• What to work on: In the material below, find the span from the line with "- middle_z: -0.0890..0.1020" to the line with "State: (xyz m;" and transcribe only those lines, exactly, ends included, without the pictures.

══ Raw data

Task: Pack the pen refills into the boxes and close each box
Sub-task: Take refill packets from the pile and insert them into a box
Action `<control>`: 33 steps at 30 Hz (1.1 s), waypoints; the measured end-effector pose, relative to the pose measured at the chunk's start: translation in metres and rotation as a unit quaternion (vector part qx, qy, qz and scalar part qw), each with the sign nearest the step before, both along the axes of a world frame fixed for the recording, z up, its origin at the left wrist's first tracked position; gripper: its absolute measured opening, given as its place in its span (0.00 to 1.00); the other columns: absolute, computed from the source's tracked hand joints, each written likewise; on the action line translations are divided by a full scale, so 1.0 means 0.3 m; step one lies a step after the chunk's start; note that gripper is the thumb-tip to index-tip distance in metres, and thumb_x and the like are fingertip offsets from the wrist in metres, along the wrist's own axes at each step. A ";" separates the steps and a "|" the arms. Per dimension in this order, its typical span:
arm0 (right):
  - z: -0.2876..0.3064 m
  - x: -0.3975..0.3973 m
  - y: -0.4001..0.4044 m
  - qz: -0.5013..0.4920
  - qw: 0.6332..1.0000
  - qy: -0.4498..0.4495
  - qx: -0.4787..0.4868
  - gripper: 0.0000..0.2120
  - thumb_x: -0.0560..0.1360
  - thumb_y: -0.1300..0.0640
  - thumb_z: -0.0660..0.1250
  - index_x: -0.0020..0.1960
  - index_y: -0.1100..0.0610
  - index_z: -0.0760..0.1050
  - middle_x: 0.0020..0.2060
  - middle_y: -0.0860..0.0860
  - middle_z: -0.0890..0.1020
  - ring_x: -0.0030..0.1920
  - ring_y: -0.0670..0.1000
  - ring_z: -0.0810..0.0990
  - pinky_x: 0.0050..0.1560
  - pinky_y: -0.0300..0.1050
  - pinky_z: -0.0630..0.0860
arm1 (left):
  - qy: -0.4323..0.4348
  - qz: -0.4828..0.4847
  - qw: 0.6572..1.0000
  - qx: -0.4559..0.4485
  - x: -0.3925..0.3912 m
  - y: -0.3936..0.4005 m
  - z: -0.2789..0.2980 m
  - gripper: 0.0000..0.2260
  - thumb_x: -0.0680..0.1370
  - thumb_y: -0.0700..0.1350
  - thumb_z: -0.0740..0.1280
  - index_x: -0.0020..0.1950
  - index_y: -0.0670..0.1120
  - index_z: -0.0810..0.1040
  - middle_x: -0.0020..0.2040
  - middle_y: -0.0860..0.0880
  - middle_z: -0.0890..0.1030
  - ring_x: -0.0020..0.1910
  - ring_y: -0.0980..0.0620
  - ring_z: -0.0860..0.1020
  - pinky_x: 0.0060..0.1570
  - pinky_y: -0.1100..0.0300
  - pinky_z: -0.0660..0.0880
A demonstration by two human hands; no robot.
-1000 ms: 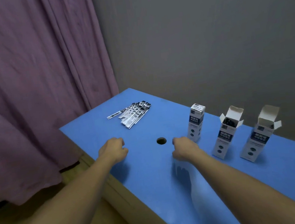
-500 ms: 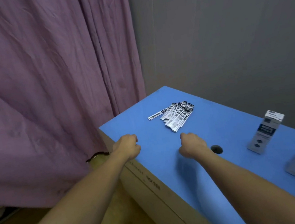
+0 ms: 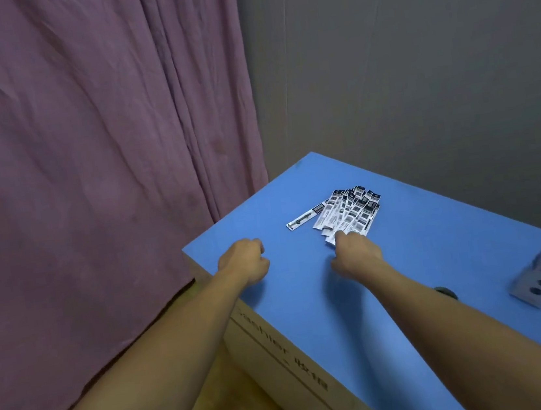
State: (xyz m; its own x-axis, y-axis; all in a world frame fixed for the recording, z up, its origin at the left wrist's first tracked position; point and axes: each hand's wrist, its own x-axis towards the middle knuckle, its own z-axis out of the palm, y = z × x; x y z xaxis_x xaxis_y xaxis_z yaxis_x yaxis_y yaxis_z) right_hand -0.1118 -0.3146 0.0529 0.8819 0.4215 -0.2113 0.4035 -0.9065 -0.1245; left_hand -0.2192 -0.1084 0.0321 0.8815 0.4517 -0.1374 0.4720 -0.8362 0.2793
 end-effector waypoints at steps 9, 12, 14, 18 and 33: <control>-0.023 0.225 0.164 -0.021 0.999 0.002 0.024 0.21 0.76 0.55 0.64 0.68 0.57 0.66 0.62 0.55 0.76 0.63 0.58 0.74 0.54 0.51 0.73 | 0.029 -0.034 0.999 0.001 0.299 0.128 0.001 0.15 0.78 0.46 0.62 0.64 0.50 0.75 0.61 0.51 0.76 0.60 0.49 0.75 0.50 0.56 0.73; -0.029 0.271 0.153 -0.042 0.998 -0.003 0.041 0.24 0.76 0.53 0.66 0.69 0.56 0.65 0.61 0.54 0.76 0.63 0.58 0.75 0.49 0.49 0.72 | 0.027 -0.047 0.998 -0.012 0.375 0.121 -0.023 0.15 0.78 0.47 0.62 0.64 0.50 0.76 0.61 0.51 0.77 0.60 0.49 0.75 0.51 0.55 0.73; -0.033 0.297 0.133 -0.064 0.997 -0.002 0.047 0.21 0.76 0.54 0.65 0.66 0.57 0.67 0.60 0.54 0.76 0.61 0.58 0.76 0.48 0.49 0.71 | 0.024 -0.046 0.998 -0.024 0.420 0.103 -0.032 0.12 0.78 0.47 0.62 0.61 0.49 0.77 0.59 0.51 0.77 0.58 0.48 0.76 0.51 0.54 0.75; -0.051 0.345 0.091 -0.120 0.991 0.001 0.062 0.16 0.75 0.59 0.62 0.62 0.57 0.68 0.58 0.55 0.77 0.57 0.58 0.76 0.45 0.48 0.70 | 0.022 -0.040 0.999 -0.021 0.512 0.077 -0.038 0.10 0.78 0.45 0.62 0.55 0.45 0.78 0.54 0.47 0.78 0.53 0.45 0.77 0.47 0.53 0.76; -0.034 0.358 0.045 -0.261 0.958 -0.048 0.112 0.20 0.75 0.58 0.63 0.67 0.57 0.68 0.59 0.56 0.76 0.59 0.58 0.75 0.52 0.51 0.74 | 0.063 -0.068 0.995 -0.025 0.854 -0.053 -0.102 0.27 0.74 0.64 0.69 0.63 0.44 0.76 0.62 0.43 0.76 0.60 0.42 0.75 0.55 0.50 0.76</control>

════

• Exercise result:
  - middle_z: -0.0890..0.1020
  - ring_x: -0.0030..0.1920
  - ring_y: -0.0670..0.1000
  - ring_z: -0.0810..0.0990
  - pinky_x: 0.0050..0.1560
  - pinky_y: -0.0300..0.1050
  - pinky_z: -0.0630..0.0860
arm1 (left):
  - qy: -0.4323..0.4348
  - qz: -0.4828..0.4847
  - qw: 0.6572..1.0000
  - qx: -0.4559..0.4485
  - x: -0.3925..0.3912 m
  - y: -0.3936..0.4005 m
  - z: -0.2789..0.2980 m
  - gripper: 0.0000..0.2260
  - thumb_x: -0.0680..0.1370
  - thumb_y: -0.0700..0.1350
  - thumb_z: -0.0740..0.1280
  - index_x: -0.0020..0.1950
  - index_y: -0.0670..0.1120
  - index_z: -0.0810..0.1040
  - middle_x: -0.0020..0.2040
  - middle_y: -0.0860..0.0880
  - middle_z: -0.0890..0.1030
  - ring_x: -0.0020..0.1910
  - ring_y: -0.0980..0.0620
  - ring_z: -0.0860..0.1020
  - pinky_x: 0.0060..0.1570
  - pinky_y: -0.1100..0.0300
  - pinky_z: -0.0660..0.0880
A demonstration by two human hands; no robot.
-1000 ms: 
-500 ms: 
+0 ms: 
State: (xyz m; its own x-axis, y-axis; all in a world frame fixed for the recording, z up, its origin at the left wrist's first tracked position; point and axes: each hand's wrist, its own x-axis towards the middle knuckle, its own z-axis out of the palm, y = z × x; x y z xaxis_x xaxis_y xaxis_z yaxis_x yaxis_y yaxis_z) right_hand -0.1118 -0.3146 0.0529 0.8819 0.4215 -0.2113 0.4035 -0.9065 -0.1245; left_hand -0.2192 -0.1084 0.0321 0.8815 0.4517 -0.1374 0.4720 -0.8362 0.2793

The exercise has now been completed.